Effect of sucrose treatment on wild-type and cyp38-2 plants. (A) Wild-type and cyp38-2 plants were grown vertically on half-strength MS medium without sucrose for 4 weeks under low-light conditions (25–35 μmol·m⁻²·s⁻¹). (B) Wild-type and cyp38-2 plants were grown vertically on half-strength MS medium supplemented with 2% sucrose under low-light conditions (25–35 μmol·m⁻²·s⁻¹) for 4 weeks. (C) Plants grown as described in B were exposed to high light (300 μmol·m⁻²·s⁻¹) for 5 days. (D) BN/PAGE of thylakoid membrane complexes from wild-type (WT) and cyp38-2 plants after 4 weeks of growth on 2% sucrose half-width MS medium. PSI-M, PSI monomer; PSII-D, PSII dimer. (E) Immunoanalysis of thylakoid proteins (1 μg of chlorophyll) from wild-type total protein (WTT), cyp38-2 total protein (38-2T), wild-type membrane protein (WTM), and cyp38-2 membrane protein (38-2M). Plants were grown on 2% sucrose medium for 4 weeks.

Fig. 6.

In vivo synthesis of plastid-encoded membrane proteins. (A) Primary leaves from wild-type (WT) and cyp38-2 (38-2) sucrose-grown plants were fed [³⁵S]Met in the presence of cycloheximide.
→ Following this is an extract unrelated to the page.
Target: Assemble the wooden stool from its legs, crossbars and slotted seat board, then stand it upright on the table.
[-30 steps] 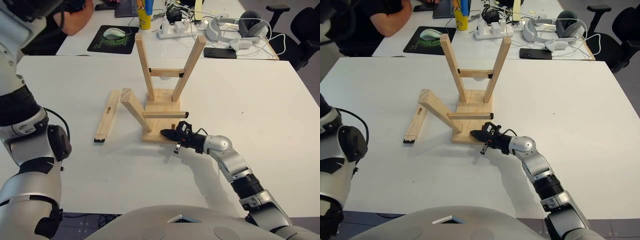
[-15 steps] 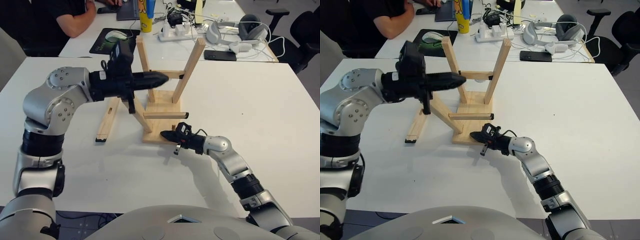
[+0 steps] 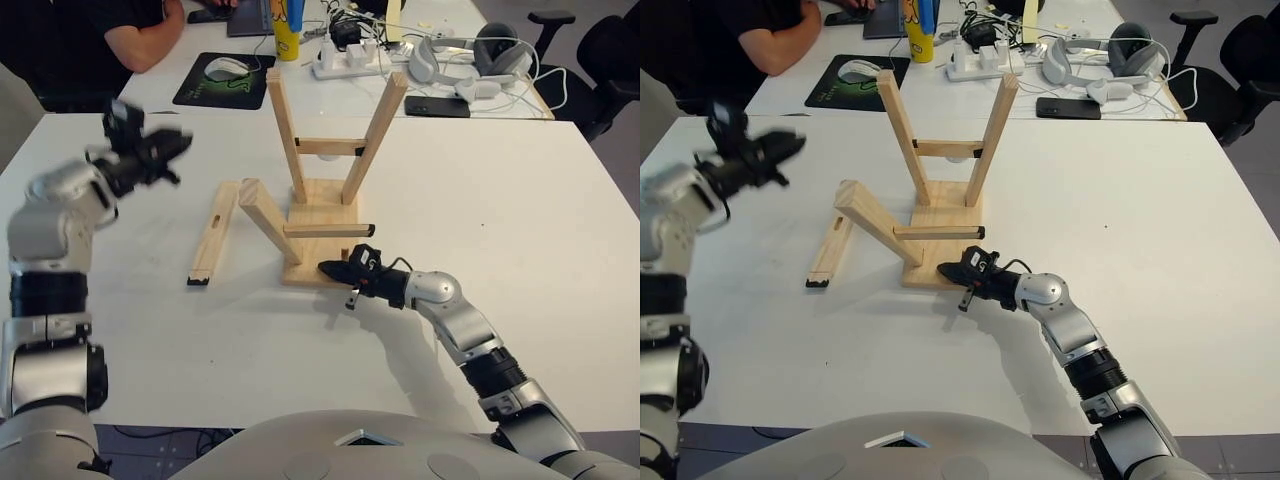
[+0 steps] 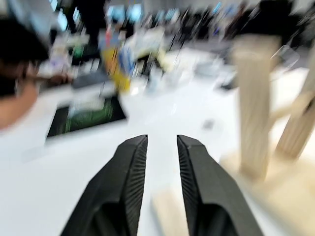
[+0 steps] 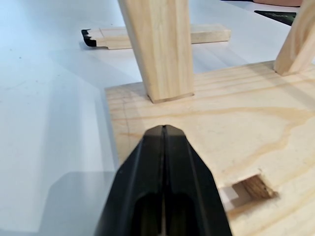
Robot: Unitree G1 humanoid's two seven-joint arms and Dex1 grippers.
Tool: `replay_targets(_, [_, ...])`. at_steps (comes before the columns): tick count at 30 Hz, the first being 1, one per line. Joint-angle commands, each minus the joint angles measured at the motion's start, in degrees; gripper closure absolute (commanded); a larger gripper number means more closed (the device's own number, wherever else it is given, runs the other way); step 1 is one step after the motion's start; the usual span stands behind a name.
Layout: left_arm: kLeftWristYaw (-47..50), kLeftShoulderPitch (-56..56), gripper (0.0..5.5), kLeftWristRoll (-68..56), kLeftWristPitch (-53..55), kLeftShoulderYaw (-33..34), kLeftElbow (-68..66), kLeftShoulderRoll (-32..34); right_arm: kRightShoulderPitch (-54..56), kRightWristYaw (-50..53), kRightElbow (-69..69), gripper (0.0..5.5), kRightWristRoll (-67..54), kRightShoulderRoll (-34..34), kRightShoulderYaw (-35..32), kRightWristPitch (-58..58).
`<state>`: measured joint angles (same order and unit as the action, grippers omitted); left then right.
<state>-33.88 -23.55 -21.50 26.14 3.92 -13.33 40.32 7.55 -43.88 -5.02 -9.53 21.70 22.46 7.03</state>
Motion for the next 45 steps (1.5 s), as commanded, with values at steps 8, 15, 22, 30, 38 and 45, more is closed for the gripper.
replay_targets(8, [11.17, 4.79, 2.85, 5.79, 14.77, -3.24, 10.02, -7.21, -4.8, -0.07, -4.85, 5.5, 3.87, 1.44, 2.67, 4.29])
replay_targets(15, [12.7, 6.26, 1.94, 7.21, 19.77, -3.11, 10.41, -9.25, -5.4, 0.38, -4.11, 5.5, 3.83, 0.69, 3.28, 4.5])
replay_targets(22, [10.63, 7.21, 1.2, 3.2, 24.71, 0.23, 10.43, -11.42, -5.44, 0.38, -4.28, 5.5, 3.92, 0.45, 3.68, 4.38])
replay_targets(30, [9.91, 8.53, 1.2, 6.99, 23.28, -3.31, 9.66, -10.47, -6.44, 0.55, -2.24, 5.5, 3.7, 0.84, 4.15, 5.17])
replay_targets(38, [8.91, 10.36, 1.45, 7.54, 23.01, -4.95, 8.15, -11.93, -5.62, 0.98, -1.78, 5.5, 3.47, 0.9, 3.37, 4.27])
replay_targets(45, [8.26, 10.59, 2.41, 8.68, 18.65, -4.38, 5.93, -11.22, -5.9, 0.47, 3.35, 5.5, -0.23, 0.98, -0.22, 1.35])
After a 20-min incubation, thylakoid membrane proteins (5 μg of chlorophyll) were isolated and separated by 12.5% SDS/PAGE. Proteins were then transferred to a nitrocellulose membrane and visualized autoradiographically. (B) After 20 min of labeling leaves with [³⁵S]Met (as in A), thylakoid membrane complexes (5 μg of chlorophyll) were separated by BN/PAGE. (Left) BN/PAGE pattern. (Right) Autoradiography image of the BN/PAGE. PSI-M, PSI monomer; PSII-D, PSII dimer; RC47, PSII reaction center complex without CP43 subunit (41); RC, PSII reaction center complex without CP47 and CP43 subunits (41).

Fig. 7.

Half-life of thylakoid membrane proteins in wild-type and cyp38 plants. (A) Arabidopsis leaves from sucrose-grown wild-type (WT) and cyp38-2 plants were incubated with lincomycin and cycloheximide for 30 min and illuminated under 25–35 μmol·m⁻²·s⁻¹ for 0, 2, and 4 h. Thylakoid membrane proteins (1 μg of chlorophyll) were resolved by SDS/PAGE, and the gel was immunoblotted to assess protein half-life. (B) Conditions as in A, except that leaves were illuminated under 300 μmol·m⁻²·s⁻¹ for 0 and 2 h.